--- WORK ORDER ---
Every line of the entries below that mentions "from" is to be copied out.

--- Collected data ---
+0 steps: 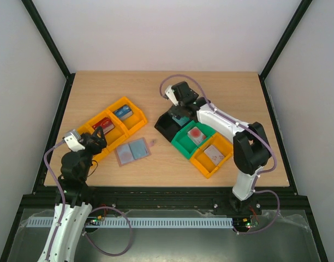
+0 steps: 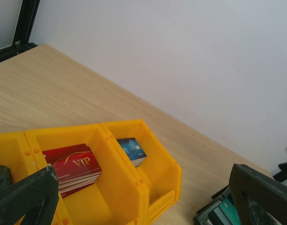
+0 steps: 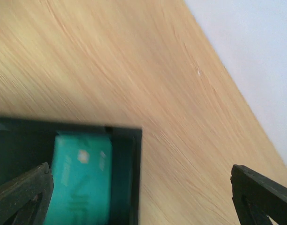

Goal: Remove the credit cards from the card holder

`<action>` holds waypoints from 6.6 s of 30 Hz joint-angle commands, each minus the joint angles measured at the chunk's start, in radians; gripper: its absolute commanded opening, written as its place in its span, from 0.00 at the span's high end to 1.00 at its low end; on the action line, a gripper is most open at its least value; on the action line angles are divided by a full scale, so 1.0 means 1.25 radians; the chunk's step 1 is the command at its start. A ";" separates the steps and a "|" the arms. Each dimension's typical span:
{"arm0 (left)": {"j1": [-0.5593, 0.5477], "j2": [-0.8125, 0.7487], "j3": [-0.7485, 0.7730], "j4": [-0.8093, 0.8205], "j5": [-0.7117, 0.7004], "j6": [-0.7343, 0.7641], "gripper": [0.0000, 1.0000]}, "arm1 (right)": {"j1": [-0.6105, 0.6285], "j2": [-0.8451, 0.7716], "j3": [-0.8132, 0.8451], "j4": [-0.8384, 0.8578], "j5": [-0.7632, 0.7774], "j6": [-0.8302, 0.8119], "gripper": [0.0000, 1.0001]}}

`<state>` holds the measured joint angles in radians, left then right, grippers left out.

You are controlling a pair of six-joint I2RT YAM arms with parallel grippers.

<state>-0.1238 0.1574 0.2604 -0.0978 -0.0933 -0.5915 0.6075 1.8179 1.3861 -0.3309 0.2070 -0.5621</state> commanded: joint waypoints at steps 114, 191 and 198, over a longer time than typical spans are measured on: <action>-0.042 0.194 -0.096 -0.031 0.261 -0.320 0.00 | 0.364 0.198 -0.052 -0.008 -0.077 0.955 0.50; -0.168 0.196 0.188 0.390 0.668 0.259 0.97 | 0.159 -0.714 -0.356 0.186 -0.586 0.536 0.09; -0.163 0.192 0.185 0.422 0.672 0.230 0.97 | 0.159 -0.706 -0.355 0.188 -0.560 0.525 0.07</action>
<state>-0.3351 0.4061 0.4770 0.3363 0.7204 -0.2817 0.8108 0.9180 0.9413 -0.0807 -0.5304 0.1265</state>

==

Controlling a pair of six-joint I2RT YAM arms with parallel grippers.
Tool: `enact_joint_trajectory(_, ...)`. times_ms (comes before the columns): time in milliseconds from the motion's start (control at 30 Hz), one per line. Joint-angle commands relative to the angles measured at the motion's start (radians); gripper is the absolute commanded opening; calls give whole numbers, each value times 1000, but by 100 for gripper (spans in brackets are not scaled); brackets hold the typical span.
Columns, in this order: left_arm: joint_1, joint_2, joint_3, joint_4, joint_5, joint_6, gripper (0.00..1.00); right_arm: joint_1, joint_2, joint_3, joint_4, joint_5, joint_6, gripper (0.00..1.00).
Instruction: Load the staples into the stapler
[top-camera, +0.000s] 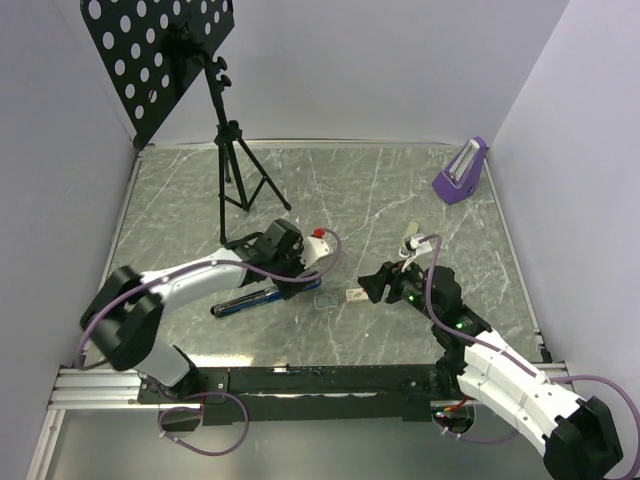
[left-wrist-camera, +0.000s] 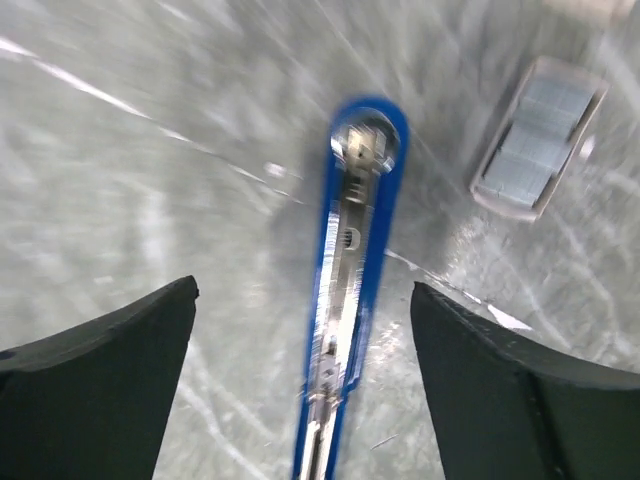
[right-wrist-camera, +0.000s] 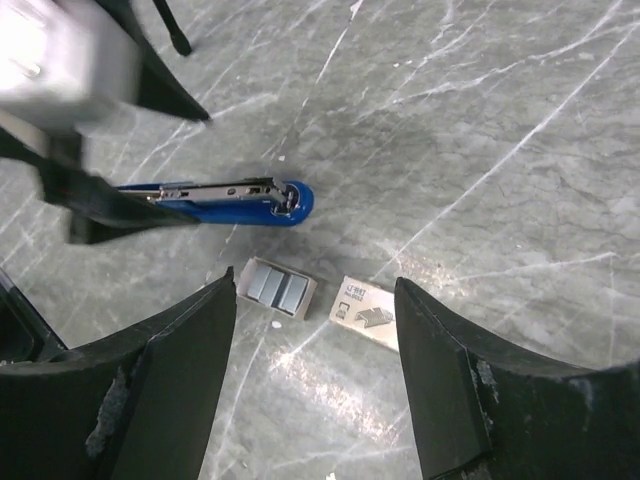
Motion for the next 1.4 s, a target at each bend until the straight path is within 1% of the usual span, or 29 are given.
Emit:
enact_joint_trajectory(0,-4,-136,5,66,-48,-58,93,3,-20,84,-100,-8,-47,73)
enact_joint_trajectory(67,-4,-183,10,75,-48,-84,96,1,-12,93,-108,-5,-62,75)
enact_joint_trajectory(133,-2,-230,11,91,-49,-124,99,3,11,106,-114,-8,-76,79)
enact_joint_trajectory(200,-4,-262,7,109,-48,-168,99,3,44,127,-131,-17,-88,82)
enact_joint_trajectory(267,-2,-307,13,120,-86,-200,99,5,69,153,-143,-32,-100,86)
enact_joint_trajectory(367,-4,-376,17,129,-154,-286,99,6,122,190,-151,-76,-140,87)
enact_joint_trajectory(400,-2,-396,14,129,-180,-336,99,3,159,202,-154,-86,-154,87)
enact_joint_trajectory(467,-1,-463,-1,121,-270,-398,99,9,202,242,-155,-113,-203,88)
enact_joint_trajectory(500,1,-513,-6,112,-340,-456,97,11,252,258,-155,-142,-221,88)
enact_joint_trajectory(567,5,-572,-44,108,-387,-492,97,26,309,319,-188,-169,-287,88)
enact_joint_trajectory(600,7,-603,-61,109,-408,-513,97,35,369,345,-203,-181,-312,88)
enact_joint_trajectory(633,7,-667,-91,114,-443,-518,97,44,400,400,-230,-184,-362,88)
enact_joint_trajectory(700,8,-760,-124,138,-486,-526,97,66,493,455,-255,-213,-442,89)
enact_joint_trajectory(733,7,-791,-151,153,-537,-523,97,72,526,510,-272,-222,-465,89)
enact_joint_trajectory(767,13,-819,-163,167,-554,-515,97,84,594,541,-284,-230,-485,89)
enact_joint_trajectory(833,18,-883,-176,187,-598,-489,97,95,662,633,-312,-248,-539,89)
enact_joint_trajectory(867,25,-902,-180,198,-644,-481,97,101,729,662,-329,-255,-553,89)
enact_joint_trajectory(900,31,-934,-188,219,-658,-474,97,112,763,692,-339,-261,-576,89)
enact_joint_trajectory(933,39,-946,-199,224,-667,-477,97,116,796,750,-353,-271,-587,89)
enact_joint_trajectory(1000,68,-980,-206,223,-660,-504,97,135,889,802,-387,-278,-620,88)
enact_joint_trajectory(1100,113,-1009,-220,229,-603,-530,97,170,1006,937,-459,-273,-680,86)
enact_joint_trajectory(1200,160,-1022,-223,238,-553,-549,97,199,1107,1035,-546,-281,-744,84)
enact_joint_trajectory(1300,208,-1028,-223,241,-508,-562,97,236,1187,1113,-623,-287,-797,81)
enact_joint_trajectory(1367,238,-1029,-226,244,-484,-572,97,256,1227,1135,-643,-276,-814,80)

--- RESPONSE AREA ---
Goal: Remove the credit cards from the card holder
`<action>` holds waypoints from 6.6 s of 30 Hz joint-angle commands, each minus the joint angles measured at the chunk's start, in radians; gripper: its absolute commanded opening, written as its place in its span, from 0.00 at the span's high end to 1.00 at its low end; on the action line, a gripper is most open at its least value; on the action line angles are divided by a full scale, so 1.0 means 1.25 radians; the chunk's step 1 is the command at its start. A ";" separates the steps and a "|" the arms. Each dimension's typical span:
Tool: `enact_joint_trajectory(_, ...)`. times_ms (comes before the columns): time in milliseconds from the motion's start (control at 30 Hz), one per line. Joint-angle commands relative to the angles measured at the motion's start (radians); gripper is the absolute commanded opening; calls give whole numbers, each value times 1000, but by 100 for gripper (spans in brackets are not scaled); brackets hold the typical span.

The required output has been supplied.